> [Problem requirements]: Please write out every line of the material, leaving out any picture.

---- Material provided

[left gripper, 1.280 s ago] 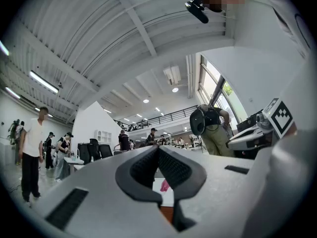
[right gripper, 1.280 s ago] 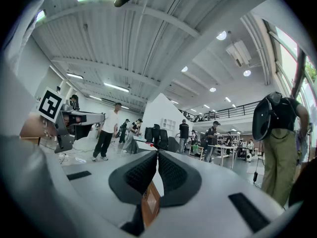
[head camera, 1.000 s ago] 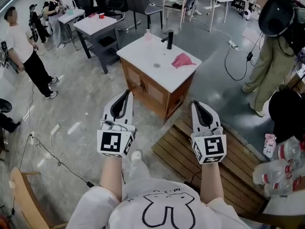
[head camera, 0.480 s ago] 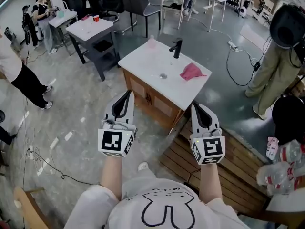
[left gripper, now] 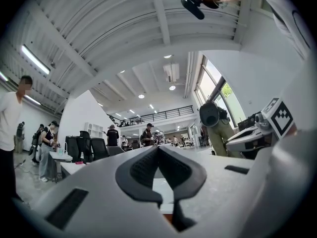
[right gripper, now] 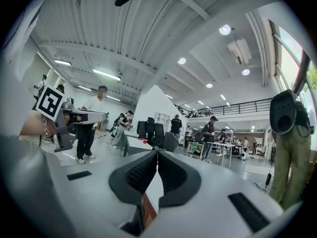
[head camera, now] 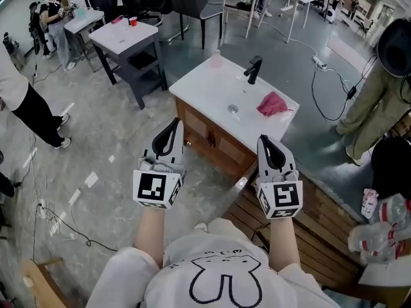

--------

> [Your solution]:
[left gripper, 1.280 s ago] 
[right gripper, 1.280 s ago] 
[head camera, 1.000 s ago] 
[head camera, 0.480 s ago] 
[left gripper, now] 
[right gripper, now] 
[head camera, now] 

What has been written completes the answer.